**TASK OBJECTIVE:** A single number is wanted: how many lines of the records below contain the word "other".
INFORMATION SUPPLIED Start Marker
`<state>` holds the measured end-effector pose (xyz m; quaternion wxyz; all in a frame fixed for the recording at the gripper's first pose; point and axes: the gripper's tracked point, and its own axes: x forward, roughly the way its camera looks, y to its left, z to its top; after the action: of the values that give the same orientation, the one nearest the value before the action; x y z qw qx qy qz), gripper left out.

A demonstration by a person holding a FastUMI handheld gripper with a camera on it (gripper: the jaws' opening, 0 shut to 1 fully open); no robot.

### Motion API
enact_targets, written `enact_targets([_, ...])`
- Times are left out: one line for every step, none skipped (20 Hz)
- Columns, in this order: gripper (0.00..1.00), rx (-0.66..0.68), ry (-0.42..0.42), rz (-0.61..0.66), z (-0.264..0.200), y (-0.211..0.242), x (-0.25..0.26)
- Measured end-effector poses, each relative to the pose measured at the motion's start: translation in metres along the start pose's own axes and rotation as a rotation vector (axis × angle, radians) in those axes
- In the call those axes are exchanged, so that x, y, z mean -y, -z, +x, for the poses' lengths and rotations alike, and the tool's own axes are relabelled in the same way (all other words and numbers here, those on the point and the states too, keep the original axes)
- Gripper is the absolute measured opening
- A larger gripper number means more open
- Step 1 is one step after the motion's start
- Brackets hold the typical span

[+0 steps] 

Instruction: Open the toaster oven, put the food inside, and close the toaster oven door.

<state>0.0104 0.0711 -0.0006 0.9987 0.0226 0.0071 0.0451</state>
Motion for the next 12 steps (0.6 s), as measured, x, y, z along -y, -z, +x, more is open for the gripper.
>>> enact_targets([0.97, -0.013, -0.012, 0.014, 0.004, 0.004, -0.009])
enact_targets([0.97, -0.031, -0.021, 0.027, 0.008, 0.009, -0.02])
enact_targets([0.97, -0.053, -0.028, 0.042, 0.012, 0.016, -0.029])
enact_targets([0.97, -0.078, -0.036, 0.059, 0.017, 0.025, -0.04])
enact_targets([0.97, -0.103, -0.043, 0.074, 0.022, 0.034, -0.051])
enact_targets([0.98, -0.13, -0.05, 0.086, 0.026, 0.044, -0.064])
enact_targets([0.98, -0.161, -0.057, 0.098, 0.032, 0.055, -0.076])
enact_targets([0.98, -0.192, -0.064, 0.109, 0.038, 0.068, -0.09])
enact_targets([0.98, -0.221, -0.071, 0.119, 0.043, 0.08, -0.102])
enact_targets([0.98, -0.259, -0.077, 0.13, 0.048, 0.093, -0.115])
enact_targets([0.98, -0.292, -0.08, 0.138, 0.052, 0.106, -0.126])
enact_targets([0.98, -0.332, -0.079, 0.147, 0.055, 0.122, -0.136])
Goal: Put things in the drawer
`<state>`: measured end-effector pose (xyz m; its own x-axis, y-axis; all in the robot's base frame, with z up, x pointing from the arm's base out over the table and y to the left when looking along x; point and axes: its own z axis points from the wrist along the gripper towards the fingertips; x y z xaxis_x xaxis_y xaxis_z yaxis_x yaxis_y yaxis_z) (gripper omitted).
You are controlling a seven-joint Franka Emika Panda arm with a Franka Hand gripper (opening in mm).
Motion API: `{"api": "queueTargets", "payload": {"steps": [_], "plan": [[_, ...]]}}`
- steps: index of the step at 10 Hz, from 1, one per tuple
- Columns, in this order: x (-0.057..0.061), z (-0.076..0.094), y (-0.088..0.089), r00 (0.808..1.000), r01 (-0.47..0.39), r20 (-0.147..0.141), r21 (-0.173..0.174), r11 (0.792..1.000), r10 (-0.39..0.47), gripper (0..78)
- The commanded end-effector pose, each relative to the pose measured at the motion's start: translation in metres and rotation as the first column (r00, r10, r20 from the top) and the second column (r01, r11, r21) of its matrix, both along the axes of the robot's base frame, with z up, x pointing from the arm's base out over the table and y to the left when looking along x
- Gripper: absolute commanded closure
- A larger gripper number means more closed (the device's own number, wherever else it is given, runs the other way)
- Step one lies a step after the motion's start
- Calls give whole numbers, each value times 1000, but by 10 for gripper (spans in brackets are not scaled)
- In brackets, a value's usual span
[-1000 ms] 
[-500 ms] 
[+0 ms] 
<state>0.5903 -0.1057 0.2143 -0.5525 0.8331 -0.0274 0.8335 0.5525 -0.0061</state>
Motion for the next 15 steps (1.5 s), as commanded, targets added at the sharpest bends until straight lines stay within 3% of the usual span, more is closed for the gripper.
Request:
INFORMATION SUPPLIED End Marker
**OUTPUT OF THE EXERCISE:** 2